Since Good In Bed was released seven years ago, Weiner has penned several more best-sellers including Little Earthquakes, Goodnight Nobody and a collection of short stories called The Guy Not Taken. But, Weiner says she always knew she'd come back for Cannie.
Just last week, Cannie Shapiro returned to bookstore shelves in the sequel Certain Girls.
Picking up 13 years later, Cannie is now married (not to Bruce Guberman) with a teenage daughter (courtesy of Bruce Guberman). The fact that the book's first scene is set at a lavish b'nai mitzvah, proves Weiner's Jewishness is still very present in her writing.
"It probably helps that my agent is Jewish," says Weiner. "I've never had to explain a 'shiva call' or 'fasting' in my books. The references are either understood or considered 'exotic' by non-Jewish readers."
When it comes to naming characters, Weiner is inspired by her mother's friends and the Jewish names inscribed in various places of prominence. Sydell, Maggie and Rose's mother-in-law in In Her Shoes, was named after a donor at the Jewish Community Center of Metro Detroit.

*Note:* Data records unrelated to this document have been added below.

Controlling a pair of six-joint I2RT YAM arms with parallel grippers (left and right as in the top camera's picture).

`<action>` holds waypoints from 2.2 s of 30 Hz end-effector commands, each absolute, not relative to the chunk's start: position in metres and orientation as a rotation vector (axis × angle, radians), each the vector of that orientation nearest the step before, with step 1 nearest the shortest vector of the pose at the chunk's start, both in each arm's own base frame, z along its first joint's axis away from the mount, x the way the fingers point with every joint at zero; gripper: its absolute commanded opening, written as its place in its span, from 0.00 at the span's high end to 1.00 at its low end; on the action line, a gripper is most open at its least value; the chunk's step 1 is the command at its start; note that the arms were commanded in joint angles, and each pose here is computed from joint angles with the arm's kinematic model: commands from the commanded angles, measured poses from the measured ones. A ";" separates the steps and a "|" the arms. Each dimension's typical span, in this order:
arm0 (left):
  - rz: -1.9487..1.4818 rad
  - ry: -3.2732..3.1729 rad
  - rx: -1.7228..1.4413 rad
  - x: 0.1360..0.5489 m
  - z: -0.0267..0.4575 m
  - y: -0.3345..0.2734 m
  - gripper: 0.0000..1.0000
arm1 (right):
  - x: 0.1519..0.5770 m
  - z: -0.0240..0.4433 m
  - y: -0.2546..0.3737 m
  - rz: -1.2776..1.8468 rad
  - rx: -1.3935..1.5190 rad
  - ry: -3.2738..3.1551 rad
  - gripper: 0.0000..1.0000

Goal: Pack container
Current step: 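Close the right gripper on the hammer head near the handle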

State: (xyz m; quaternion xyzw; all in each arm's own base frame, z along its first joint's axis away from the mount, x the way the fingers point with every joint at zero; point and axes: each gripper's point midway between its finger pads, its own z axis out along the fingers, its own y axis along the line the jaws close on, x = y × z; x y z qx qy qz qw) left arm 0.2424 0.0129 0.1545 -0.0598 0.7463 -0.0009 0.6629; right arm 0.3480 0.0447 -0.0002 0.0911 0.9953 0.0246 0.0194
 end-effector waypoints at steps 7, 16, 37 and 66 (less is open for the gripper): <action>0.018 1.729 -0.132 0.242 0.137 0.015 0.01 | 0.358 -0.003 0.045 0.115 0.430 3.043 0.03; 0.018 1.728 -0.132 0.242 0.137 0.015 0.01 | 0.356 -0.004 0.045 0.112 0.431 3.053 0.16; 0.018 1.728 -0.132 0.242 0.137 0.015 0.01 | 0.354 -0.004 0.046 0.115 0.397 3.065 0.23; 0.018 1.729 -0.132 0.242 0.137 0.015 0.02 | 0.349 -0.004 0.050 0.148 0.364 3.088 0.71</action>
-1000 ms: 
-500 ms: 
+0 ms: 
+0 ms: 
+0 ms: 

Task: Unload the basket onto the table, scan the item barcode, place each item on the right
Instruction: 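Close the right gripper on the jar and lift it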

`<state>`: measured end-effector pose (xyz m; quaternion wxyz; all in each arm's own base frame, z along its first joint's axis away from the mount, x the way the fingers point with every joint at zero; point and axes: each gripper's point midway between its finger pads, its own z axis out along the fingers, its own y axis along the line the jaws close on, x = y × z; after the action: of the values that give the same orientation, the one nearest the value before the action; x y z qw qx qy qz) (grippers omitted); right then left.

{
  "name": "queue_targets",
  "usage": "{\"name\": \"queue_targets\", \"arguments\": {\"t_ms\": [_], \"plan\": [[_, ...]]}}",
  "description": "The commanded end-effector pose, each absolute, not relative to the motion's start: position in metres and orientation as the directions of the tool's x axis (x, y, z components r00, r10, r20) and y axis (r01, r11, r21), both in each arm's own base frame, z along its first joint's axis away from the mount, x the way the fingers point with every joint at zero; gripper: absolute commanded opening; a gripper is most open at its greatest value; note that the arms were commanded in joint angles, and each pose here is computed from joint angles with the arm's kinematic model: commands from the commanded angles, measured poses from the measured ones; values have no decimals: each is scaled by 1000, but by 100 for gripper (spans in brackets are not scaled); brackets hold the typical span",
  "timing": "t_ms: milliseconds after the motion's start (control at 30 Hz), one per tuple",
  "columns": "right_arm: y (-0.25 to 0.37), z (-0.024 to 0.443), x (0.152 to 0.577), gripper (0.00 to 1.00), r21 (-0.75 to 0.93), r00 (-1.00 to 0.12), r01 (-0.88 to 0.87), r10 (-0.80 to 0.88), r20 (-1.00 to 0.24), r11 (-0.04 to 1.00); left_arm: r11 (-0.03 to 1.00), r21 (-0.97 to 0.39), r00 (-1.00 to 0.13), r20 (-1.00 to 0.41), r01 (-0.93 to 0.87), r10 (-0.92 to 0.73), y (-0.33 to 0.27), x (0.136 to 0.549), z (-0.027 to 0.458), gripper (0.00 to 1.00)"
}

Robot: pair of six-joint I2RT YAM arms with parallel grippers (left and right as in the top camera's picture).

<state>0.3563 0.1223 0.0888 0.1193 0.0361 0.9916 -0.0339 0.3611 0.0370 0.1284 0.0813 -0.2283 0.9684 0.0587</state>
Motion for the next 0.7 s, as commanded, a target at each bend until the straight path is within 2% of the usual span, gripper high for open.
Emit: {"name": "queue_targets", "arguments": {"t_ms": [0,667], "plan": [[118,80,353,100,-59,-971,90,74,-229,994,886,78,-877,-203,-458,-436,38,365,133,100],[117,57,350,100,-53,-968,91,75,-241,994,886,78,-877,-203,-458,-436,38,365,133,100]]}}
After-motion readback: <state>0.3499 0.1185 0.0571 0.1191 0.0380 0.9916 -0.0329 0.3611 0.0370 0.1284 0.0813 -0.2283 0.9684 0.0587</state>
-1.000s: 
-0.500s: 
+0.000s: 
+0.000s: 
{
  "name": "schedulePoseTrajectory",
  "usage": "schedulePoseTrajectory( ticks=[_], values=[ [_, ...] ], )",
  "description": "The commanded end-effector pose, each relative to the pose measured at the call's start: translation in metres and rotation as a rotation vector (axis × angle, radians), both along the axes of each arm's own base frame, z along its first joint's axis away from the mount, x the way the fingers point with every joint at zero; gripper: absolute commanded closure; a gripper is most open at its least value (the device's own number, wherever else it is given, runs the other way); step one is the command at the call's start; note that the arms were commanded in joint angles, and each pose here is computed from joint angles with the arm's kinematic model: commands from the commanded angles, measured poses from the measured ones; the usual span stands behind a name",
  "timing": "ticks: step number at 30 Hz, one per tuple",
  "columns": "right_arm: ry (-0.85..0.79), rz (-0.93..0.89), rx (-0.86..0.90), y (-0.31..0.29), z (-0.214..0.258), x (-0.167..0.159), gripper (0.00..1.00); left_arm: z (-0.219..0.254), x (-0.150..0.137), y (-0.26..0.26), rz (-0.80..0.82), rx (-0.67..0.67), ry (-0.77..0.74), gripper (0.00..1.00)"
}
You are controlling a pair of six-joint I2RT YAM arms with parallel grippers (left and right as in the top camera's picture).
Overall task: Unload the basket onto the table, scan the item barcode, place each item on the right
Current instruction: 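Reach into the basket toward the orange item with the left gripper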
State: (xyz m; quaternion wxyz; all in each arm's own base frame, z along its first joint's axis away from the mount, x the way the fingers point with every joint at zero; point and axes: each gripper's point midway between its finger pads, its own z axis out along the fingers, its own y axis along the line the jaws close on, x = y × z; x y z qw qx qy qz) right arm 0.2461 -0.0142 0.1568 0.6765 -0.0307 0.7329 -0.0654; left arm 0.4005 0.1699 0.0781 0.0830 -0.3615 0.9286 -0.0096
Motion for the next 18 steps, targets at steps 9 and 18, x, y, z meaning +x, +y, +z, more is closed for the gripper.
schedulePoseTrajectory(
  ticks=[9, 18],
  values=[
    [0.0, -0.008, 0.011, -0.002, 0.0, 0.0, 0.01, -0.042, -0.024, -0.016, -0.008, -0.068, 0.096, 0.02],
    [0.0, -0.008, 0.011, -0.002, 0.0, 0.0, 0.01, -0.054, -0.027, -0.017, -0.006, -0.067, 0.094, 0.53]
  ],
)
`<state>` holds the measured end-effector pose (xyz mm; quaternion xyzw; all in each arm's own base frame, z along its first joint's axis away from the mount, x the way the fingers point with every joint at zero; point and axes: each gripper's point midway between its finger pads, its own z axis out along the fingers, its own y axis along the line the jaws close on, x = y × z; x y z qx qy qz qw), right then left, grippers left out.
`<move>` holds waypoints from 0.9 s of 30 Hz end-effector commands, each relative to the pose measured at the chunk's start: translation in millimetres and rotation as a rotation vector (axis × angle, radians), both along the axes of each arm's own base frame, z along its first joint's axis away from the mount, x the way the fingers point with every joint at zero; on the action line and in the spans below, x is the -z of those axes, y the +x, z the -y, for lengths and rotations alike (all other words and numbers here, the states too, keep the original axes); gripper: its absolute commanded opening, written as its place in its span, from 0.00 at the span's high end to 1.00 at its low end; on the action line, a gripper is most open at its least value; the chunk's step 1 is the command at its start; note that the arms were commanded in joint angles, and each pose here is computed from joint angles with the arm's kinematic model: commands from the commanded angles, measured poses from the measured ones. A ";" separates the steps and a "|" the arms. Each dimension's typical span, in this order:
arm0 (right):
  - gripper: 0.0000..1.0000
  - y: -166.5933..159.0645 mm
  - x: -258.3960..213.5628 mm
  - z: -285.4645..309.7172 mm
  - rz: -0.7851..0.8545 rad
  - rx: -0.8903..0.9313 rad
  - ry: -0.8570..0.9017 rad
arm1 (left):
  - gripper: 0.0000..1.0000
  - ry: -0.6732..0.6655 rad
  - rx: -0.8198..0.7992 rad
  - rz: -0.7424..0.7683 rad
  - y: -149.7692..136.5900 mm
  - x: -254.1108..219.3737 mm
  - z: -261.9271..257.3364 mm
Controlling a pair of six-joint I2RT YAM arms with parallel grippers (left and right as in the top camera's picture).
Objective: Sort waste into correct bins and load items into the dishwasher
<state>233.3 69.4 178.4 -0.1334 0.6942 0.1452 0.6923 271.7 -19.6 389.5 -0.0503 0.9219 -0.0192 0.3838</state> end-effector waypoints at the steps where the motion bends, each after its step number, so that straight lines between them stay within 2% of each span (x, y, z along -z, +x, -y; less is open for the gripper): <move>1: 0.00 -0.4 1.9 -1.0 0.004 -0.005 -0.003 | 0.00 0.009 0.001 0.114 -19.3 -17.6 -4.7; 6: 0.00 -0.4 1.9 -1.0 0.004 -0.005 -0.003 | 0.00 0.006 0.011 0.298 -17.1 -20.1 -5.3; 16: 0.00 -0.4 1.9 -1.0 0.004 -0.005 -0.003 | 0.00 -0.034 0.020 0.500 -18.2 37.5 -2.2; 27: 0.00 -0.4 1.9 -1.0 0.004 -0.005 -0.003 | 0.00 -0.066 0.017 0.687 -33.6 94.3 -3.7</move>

"I was taking notice of all the names on the gym lockers," says Weiner. "I saw Sydell and wrote it down."
For now, Weiner can't quite imagine Cannie Shapiro on the big screen because, "there isn't an actor who could play her. I suppose you could staple the Olsen twins together and then glue Nicole Ritchie to them."
With two young children and a teenage rat terrier (Wendell appears under various pseudonyms in her books) at home, Weiner says she has less time for writing (3-4 hours a day) but is more focused when she does sit down to work. She remained tight-lipped about future plotlines, saying only that she "working on several projects."
Certain Girls is now available in hardcover.